Brand design : la vision de Laurent Vincenti

Lors d’une récente interview sur RFI, Laurent Vincenti nous parle de son métier de designer au service des marques. Tout le monde connaît ses créations qui font partie de notre quotidien : les identités visuelles de Total, de La Poste, de BNP Paribas, de Groupama… Ce qu’on sait moins, c’est que cette créativité prend racine dans la pratique bouddhiste.

C’est la raison pour laquelle Geneviève Delrue a invité Laurent Vincenti dans son émission “Religions du monde” le 21 juin autour de son livre Bouddhisme et capitalisme, paru en 2019. Ces deux notions si opposées en apparence sont-elles conciliables ? Comment les faire dialoguer? C’est à ces questions que Laurent Vincenti tente de répondre à partir de son expérience de consultant et de designer au service des marques depuis 30 ans :

Interview de Laurent Vincenti autour de son ouvrage Bouddhisme et capitalisme co-écrit avec Bertrand Rossignol et paru en 2019

Laurent Vincenti décrit son double métier de consultant et de designer :

Mon travail consiste à positionner les entreprises. C’est-à-dire de réfléchir avec les dirigeants, le Comex généralement, sur ce qu’on appelle aujourd’hui la raison d’être : pourquoi cette entreprise existe, d’où elle vient et où elle va. C’est ce qu’on appelle la plateforme de marque, tous les éléments qui vont guider son avenir. Donc, là on est très philosophique. Là je suis consultant. Après c’est le designer qui entre en jeu : je fais le logo, l’expression de cette plateforme de marque, et l’ensemble du design qui va être l’expression de l’entreprise vis-à-vis des gens qui travaillent dans cette entreprises et des clients.

La dimension philosophique est au centre de ce métier :

Il est indispensable quand on travaille sur la destinée des entreprises d’avoir un appui philosophique solide de manière à guider les entreprises vers un avenir meilleur, vers plus de compassion.

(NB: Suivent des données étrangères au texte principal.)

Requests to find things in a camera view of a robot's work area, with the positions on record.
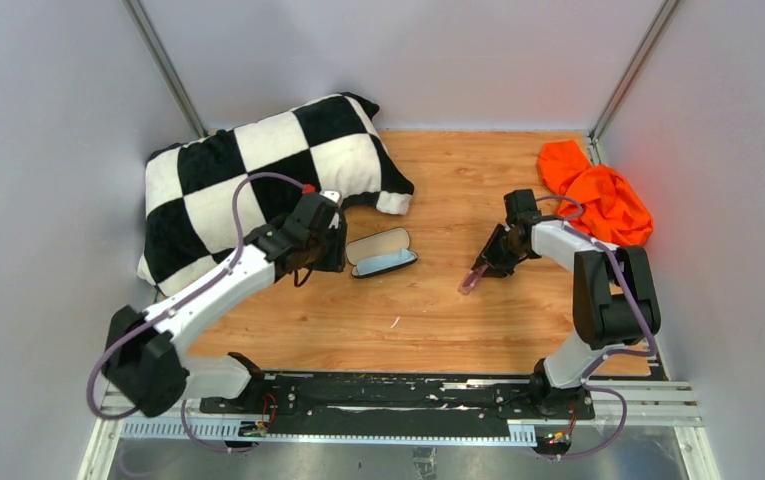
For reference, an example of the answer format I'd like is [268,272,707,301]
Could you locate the light blue cleaning cloth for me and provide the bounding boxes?
[352,249,418,278]

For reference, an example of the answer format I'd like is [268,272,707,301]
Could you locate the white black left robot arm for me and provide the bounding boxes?
[101,190,346,418]

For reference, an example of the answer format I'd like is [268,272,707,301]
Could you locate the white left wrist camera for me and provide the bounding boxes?
[320,190,343,207]

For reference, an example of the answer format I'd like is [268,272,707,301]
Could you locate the black white checkered pillow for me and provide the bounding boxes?
[136,92,415,296]

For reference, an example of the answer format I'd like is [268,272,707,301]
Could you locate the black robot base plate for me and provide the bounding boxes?
[194,371,594,439]

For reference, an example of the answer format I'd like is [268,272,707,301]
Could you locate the aluminium frame rail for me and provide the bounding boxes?
[122,0,207,137]

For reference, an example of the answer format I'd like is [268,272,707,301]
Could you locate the pink transparent sunglasses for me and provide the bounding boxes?
[458,264,489,295]

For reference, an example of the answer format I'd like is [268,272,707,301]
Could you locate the orange crumpled cloth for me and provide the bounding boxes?
[537,140,654,246]

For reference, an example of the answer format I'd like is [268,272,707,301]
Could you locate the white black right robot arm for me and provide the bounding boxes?
[459,189,661,418]

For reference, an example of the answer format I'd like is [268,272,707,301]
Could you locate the black glasses case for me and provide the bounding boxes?
[346,227,415,278]

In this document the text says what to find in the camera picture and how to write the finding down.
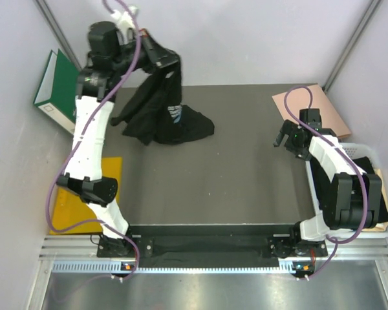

Ça c’est ma mission de consultant designer : aider les entreprises à accompagner le monde qui est en train de changer vers une vision plus humaine, plus responsable, plus respectueuse…

L’enjeu est d’autant plus important aujourd’hui que les entreprises jouent un rôle croissant dans la marche du monde :

L’utopie s’arrête à partir du moment où l’on commence à agir. On est aujourd’hui dans une période clé où la main est aux entreprises qui vont décider de l’avenir du monde. Les gens ont confiance dans les entreprises, plus que dans les politiques, dépassés par les événements.

Elles ont donc besoin de philosophie pour travailler à un monde meilleur. C’est en cela que le bouddhisme, loin d’être inconciliable avec le capitalisme, est un des moteurs de son changement dans le bon sens, “le capitalisme compassionnel” :

En France, on a l’habitude de séparer religion et économie mais on peut dire que le capitalisme est basé sur des croyances : que l’enrichissement va rendre fondamentalement heureux. Notre civilisation a créé un monde ancré sur l’argent, ancré sur le profit, sur la consommation. La mécanique générale du capitalisme fonctionne plus ou moins, mais elle rend les gens profondément malheureux, elle crée des écarts impensables, elle détruit la planète. Il faut donc changer d’objet de culte. Le “capitalisme compassionnel” est un capitalisme vécu par des gens qui mettent au cœur l’humain et le bien-être.

On voit bien aujourd’hui que la société est en train d’évoluer vers ce modèle, à commencer par les jeunes :

Les jeunes sont en révolution complète dans leurs modes de consommation, dans leur mode de pensée. Ils préfèrent un travail dans une entreprise qui a du sens plutôt qu’un salaire élevé dans une autre entreprise. On est à l’aube d’un changement profond car les entreprises les écoutent. Il ne faut pas penser que les entreprises avancent toutes seules comme des tankers. Elles sont complètement rivées à l’opinion publique, notamment des jeunes. Lorsque les jeunes changent d’opinion sur les entreprises, les entreprises changent. C’est ce qui a amené des entreprises comme BNP Paribas ou Total a créer une direction de l’engagement sociétal. Ce n’est plus une fondation, ça fait partie du boulot de l’entreprise. Au-delà de faire du business, on va se poser la question “A quoi je sers, en quoi je contribue au bien-être des gens”.

De quoi nourrir l’optimisme des praticiens de la marque, plus convaincus que jamais que le branding est un puissant levier d’action sur les entreprises et nos sociétés.